Highest log reduction of non-adapted L. monocytogenes were observed on tomatoes treated with 1% SDS and least log reduction was achieved when tomatoes were treated with sodium hypochlorite solution. Though the log reduction achieved by 0.5% levulinic acid was higher that sodium hypochlorite solution, it was lower than log reduction achieved when 0.05% SDS / 0.5% levulinic acid mixture was used for all contact times. Using non-adapted L. monocytogenes, SDS was able to destroy all L. monocytogenes at 1, 3 and 5 minutes contact time. The trend was the same when heat adapted and chlorine adapted L. monocytogenes were used. There was no significant log reduction observed with biofilms. More favourable results were observed as contact time was increased from 1 to 5 minutes. Though there was a decrease in surviving bacteria from 1 to 3 minutes contact time, this decrease was not significant.

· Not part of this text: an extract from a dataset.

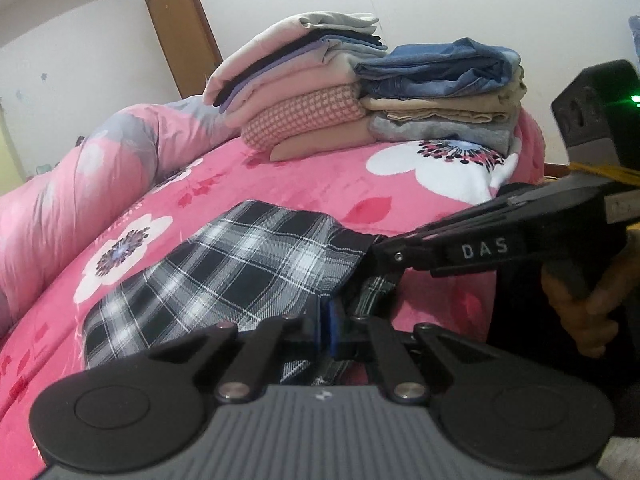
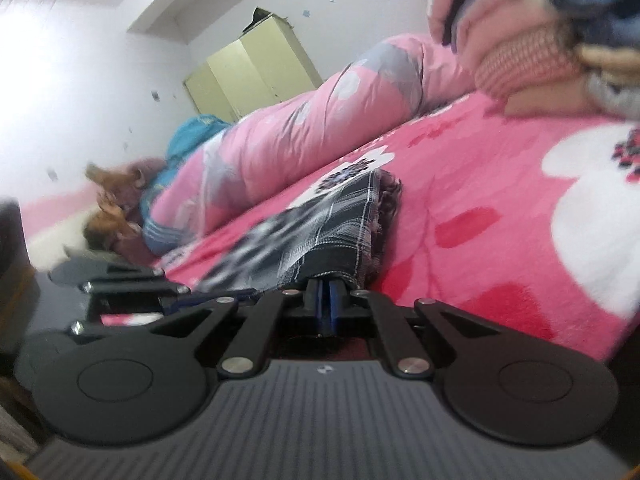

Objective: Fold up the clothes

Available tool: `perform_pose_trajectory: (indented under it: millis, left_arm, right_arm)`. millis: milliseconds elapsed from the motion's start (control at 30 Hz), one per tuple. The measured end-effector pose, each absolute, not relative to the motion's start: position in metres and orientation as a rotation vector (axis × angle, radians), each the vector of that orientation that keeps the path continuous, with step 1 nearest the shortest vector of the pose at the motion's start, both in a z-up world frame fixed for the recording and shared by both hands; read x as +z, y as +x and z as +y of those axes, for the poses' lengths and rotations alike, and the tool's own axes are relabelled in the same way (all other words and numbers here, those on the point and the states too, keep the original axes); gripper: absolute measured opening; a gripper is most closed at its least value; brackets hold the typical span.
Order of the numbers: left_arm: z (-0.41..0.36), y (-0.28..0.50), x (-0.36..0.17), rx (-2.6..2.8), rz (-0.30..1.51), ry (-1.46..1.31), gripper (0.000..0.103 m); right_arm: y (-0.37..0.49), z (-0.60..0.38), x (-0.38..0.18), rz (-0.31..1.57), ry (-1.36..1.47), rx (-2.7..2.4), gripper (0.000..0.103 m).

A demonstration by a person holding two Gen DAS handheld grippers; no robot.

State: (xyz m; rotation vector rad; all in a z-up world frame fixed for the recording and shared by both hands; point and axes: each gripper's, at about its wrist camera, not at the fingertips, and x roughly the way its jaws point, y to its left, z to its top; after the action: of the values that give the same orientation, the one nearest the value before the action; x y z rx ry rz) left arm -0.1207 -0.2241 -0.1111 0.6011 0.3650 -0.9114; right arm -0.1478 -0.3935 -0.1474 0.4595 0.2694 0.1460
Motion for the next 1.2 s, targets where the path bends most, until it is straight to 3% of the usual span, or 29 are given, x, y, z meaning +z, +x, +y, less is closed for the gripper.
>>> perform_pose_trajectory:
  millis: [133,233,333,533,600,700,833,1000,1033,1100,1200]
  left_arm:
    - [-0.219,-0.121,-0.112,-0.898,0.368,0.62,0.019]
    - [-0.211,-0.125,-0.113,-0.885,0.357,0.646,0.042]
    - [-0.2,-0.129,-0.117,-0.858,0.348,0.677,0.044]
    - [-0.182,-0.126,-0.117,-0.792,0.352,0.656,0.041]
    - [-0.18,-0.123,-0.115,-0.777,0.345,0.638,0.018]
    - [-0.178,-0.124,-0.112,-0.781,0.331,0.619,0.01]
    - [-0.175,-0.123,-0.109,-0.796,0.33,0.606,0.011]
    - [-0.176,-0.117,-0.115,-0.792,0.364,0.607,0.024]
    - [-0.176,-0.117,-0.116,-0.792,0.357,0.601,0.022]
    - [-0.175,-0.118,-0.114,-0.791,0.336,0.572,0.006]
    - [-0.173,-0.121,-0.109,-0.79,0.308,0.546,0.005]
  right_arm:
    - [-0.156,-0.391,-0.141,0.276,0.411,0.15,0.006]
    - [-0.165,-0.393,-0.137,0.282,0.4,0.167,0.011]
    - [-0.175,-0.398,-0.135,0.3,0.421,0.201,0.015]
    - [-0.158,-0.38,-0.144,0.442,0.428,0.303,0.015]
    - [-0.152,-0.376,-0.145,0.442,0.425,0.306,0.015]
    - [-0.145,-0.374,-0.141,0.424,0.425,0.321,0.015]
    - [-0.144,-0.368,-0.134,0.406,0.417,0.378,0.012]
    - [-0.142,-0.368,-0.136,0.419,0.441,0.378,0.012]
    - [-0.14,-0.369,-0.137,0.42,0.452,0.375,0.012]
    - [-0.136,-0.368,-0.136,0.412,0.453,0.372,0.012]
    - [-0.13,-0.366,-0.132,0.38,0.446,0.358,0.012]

The study investigated if exposure to sanitizer has an effect on pH, titratable acidity (TA) and total soluble solids (TSS) of the tomatoes. It was revealed that levulinic acid and mixture can have detrimental effect on pH, TA and TSS of tomatoes. The TA and TSS of samples treated with levulinic acid and mixture varied significantly (P ≤ 0.05) compared to the control sample. Although the TA and TSS of samples treated with SDS and sodium hypochlorite solution were different from the control, the differences were not significant.
As much as sanitizers have the potential to reduce the bacterial population in fresh produce they may not completely destroy pathogens. Chlorine based sanitizers such as sodium hypochlorite though frequently used in the fresh produce industry, are not the best sanitizer to be used against food borne pathogens. Other sanitizers such as SDS used alone or in combination with another sanitizer can achieve better results than the widely used sodium hypochlorite solution as observed in this study. Stress adapted pathogens become less responsive to sanitizers during subsequent treatments. Through this research, it was established that biofilms are resistant to sanitizers. Though application of sanitizers in fresh produce is cheaper and simpler to apply, there is need to monitor varying concentrations of sanitizers, contact time and minimise contact with sub-surfaces as this could lead to sensory quality losses.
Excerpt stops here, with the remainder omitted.